__Dataset items__:
□ □ □ □
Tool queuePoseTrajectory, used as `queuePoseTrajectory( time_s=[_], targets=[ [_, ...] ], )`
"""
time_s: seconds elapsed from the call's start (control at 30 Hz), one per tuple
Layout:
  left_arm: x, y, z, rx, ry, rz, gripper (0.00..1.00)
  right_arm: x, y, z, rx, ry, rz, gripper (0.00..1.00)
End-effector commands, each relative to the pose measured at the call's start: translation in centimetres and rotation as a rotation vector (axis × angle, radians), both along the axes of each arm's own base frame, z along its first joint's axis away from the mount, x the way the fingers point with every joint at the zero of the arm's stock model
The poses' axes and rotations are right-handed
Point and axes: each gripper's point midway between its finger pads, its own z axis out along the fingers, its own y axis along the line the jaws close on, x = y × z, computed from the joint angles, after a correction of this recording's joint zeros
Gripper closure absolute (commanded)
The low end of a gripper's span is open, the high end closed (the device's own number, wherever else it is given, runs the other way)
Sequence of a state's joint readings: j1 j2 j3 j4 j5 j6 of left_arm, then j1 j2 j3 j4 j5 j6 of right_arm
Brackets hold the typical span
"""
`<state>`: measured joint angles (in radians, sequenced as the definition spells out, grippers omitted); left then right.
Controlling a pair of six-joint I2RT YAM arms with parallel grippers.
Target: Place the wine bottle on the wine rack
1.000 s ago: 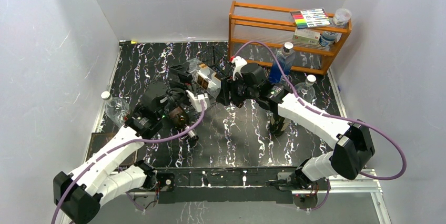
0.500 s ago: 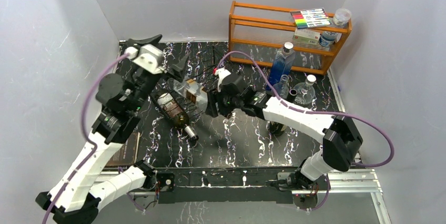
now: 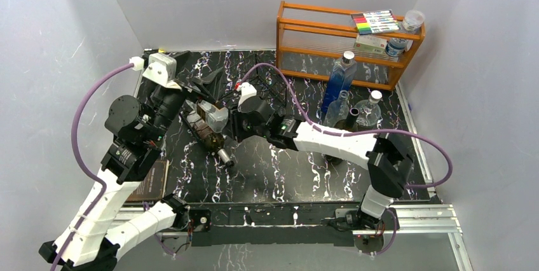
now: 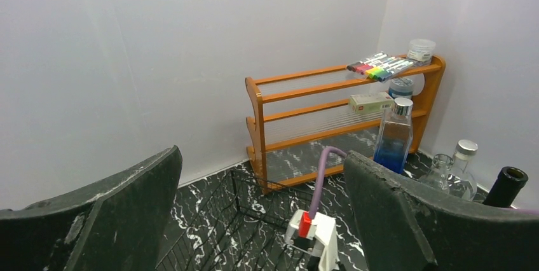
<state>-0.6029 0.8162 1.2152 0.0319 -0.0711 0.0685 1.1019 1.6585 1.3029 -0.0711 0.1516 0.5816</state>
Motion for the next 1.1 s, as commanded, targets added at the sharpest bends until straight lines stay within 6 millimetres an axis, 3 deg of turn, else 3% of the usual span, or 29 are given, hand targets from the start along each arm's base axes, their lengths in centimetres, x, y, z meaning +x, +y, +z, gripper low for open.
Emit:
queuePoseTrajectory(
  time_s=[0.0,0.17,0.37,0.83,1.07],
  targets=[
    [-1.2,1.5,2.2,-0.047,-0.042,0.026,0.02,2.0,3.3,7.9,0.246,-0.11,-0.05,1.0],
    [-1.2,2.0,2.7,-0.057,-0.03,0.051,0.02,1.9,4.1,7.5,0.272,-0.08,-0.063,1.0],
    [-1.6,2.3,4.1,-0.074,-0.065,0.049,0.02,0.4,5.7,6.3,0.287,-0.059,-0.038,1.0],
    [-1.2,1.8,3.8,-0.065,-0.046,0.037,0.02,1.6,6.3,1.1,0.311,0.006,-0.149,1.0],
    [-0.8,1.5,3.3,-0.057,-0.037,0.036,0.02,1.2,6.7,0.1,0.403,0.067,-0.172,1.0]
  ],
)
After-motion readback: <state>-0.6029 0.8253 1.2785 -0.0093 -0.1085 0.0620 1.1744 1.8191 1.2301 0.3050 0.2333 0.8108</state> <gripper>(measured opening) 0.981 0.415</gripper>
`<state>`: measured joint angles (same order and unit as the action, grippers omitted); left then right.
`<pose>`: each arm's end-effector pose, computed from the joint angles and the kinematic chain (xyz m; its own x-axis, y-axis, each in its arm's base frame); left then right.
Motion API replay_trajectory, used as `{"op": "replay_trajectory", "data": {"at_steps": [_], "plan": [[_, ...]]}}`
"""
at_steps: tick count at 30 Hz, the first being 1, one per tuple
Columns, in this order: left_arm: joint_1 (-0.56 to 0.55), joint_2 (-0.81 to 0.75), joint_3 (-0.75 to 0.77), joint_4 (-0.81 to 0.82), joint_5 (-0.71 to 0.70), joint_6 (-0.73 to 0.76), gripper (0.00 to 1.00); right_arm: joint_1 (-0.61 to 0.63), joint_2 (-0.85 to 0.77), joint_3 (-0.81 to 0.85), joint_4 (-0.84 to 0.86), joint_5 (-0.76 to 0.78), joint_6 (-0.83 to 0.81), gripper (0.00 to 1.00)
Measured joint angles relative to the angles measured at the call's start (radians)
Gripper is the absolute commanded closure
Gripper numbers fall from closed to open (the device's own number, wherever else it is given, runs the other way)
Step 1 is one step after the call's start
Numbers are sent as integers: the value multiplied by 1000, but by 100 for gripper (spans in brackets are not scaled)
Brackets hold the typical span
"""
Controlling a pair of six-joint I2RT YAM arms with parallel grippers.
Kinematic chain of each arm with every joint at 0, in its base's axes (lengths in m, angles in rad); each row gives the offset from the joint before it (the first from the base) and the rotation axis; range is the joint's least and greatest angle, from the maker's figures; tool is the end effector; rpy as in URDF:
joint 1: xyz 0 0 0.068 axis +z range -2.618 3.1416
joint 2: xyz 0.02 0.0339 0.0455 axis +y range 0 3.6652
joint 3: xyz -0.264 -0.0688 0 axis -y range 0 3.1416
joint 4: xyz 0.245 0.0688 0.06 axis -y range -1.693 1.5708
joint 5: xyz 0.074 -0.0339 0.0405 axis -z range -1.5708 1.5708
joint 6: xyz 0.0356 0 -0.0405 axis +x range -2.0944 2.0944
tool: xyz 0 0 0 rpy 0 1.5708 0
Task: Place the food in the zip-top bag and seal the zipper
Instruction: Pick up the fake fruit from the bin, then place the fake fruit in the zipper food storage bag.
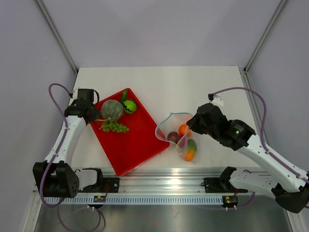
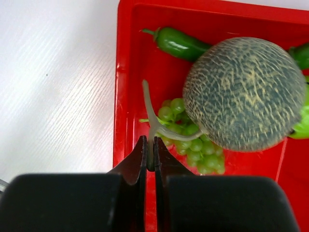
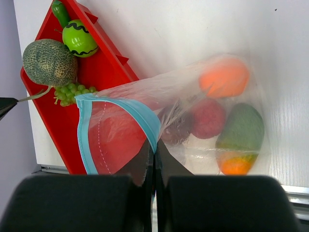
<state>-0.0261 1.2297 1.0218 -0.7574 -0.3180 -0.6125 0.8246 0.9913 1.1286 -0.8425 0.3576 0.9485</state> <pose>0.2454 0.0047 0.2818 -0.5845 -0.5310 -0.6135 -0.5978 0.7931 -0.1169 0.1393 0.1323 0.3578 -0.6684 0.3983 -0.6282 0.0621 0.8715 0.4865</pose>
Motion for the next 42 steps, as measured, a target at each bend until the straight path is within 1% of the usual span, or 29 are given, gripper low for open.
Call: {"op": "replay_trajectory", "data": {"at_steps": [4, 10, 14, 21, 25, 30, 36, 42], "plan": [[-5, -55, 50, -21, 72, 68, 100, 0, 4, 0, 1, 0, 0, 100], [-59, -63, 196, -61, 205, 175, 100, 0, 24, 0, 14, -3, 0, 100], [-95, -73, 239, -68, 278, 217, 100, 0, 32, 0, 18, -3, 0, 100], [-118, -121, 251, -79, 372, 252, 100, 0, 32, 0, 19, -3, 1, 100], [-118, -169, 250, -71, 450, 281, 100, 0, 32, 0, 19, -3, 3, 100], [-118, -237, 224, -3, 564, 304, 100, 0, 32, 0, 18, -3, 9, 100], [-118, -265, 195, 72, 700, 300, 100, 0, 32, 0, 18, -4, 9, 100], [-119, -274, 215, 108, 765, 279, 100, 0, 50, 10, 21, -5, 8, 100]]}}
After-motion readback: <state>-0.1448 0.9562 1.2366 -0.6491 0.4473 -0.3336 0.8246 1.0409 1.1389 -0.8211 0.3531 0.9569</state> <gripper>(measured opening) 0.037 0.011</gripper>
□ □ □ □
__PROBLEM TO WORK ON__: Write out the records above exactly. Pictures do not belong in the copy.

__TASK ANSWER__:
Tool queuePoseTrajectory, used as `queuePoseTrajectory( time_s=[_], targets=[ [_, ...] ], )`
"""
time_s: seconds elapsed from the call's start (control at 30 Hz), one per tuple
Layout:
  left_arm: x, y, z, rx, ry, rz, gripper (0.00..1.00)
  right_arm: x, y, z, rx, ry, rz, gripper (0.00..1.00)
End-effector commands, each relative to the pose measured at the call's start: translation in centimetres and rotation as a rotation vector (axis × angle, radians), both along the axes of each arm's own base frame, z along its first joint's axis away from the mount, x the way the fingers point with every joint at the zero of the arm's stock model
The poses' axes and rotations are right-handed
Point and axes: each gripper's point midway between its finger pads, its own z axis out along the fingers, its own y axis along the line the jaws close on, x = y × z, computed from the joint angles, after a correction of this recording's joint zeros
Gripper closure absolute (commanded)
The low end of a gripper's span is open, the high end closed (the device's own number, wherever else it is given, runs the other way)
Sequence of a state's joint readings: j1 j2 j3 j4 j5 j6 of left_arm, then j1 j2 j3 j4 j5 j6 of right_arm
Brackets hold the typical span
"""
`<state>`: measured joint angles (in radians, sequenced as the definition spells out, grippers omitted); left then right.
Controlling a pair of six-joint I2RT YAM arms with parallel grippers.
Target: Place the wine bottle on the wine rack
1.000 s ago: 
0.500 s ago: 
now: 
now: 
<state>-0.6029 0.8162 1.2152 0.0319 -0.0711 0.0685 1.1019 1.6585 1.3029 -0.0711 0.1516 0.5816</state>
Motion for the next 1.1 s, as commanded, targets added at the sharpest bends until straight lines stay within 6 millimetres an axis, 3 deg of turn, else 3% of the usual span, or 29 are given, hand targets from the start along each arm's base axes, their lengths in centimetres, x, y, z meaning +x, +y, +z, gripper low for open.
Emit:
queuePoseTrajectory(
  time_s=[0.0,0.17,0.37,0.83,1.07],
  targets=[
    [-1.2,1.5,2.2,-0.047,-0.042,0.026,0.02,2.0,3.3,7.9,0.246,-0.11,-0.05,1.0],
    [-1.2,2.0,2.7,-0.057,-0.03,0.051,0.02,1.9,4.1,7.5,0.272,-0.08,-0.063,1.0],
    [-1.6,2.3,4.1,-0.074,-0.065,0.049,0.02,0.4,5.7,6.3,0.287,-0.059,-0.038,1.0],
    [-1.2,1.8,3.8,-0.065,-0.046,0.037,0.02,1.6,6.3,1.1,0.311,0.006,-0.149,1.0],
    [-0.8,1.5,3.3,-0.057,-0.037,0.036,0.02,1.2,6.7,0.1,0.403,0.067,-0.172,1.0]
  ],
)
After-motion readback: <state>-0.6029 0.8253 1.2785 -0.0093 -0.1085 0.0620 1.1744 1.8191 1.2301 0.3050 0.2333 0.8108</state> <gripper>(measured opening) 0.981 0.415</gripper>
`<state>`: measured joint angles (same order and unit as the action, grippers omitted); left then right.
`<pose>`: each arm's end-effector pose, computed from the joint angles and the kinematic chain (xyz m; its own x-axis, y-axis, each in its arm's base frame); left then right.
Motion API replay_trajectory, used as `{"op": "replay_trajectory", "data": {"at_steps": [_], "plan": [[_, ...]]}}`
"""
at_steps: tick count at 30 Hz, the first being 1, one per tuple
Columns, in this order: left_arm: joint_1 (-0.56 to 0.55), joint_2 (-0.81 to 0.75), joint_3 (-0.75 to 0.77), joint_4 (-0.81 to 0.82), joint_5 (-0.71 to 0.70), joint_6 (-0.73 to 0.76), gripper (0.00 to 1.00); right_arm: joint_1 (-0.61 to 0.63), joint_2 (-0.85 to 0.77), joint_3 (-0.81 to 0.85), joint_4 (-0.84 to 0.86), joint_5 (-0.76 to 0.78), joint_6 (-0.83 to 0.81), gripper (0.00 to 1.00)
Measured joint angles relative to the angles measured at the call's start (radians)
Gripper is the absolute commanded closure
Gripper numbers fall from closed to open (the device's own number, wherever else it is given, runs the other way)
Step 1 is one step after the call's start
Numbers are sent as integers: the value multiplied by 1000, but by 100 for gripper (spans in brackets are not scaled)
Brackets hold the typical span
"""
Controlling a pair of six-joint I2RT YAM arms with parallel grippers.
Kinematic chain of each arm with every joint at 0, in its base's axes (lengths in m, angles in rad); each row gives the offset from the joint before it (the first from the base) and the rotation axis; range is the joint's least and greatest angle, from the maker's figures; tool is the end effector; rpy as in URDF:
joint 1: xyz 0 0 0.068 axis +z range -2.618 3.1416
joint 2: xyz 0.02 0.0339 0.0455 axis +y range 0 3.6652
joint 3: xyz -0.264 -0.0688 0 axis -y range 0 3.1416
joint 4: xyz 0.245 0.0688 0.06 axis -y range -1.693 1.5708
joint 5: xyz 0.074 -0.0339 0.0405 axis -z range -1.5708 1.5708
joint 6: xyz 0.0356 0 -0.0405 axis +x range -2.0944 2.0944
tool: xyz 0 0 0 rpy 0 1.5708 0
Task: Place the food in the zip-top bag and seal the zipper
Instruction: Pick up the fake fruit from the bin, then place the fake fruit in the zipper food storage bag.
<state>-0.0261 1.2297 1.0218 -0.7574 -0.3180 -0.6125 0.8246 0.9913 1.1286 -0.8425 0.3576 0.9485</state> <pose>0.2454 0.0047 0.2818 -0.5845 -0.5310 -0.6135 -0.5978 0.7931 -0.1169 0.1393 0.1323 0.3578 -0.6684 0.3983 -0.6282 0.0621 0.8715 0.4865</pose>
Motion for the next 42 steps, as measured, a target at each bend until the straight path is within 1% of the usual span, or 29 are given, gripper low for open.
Call: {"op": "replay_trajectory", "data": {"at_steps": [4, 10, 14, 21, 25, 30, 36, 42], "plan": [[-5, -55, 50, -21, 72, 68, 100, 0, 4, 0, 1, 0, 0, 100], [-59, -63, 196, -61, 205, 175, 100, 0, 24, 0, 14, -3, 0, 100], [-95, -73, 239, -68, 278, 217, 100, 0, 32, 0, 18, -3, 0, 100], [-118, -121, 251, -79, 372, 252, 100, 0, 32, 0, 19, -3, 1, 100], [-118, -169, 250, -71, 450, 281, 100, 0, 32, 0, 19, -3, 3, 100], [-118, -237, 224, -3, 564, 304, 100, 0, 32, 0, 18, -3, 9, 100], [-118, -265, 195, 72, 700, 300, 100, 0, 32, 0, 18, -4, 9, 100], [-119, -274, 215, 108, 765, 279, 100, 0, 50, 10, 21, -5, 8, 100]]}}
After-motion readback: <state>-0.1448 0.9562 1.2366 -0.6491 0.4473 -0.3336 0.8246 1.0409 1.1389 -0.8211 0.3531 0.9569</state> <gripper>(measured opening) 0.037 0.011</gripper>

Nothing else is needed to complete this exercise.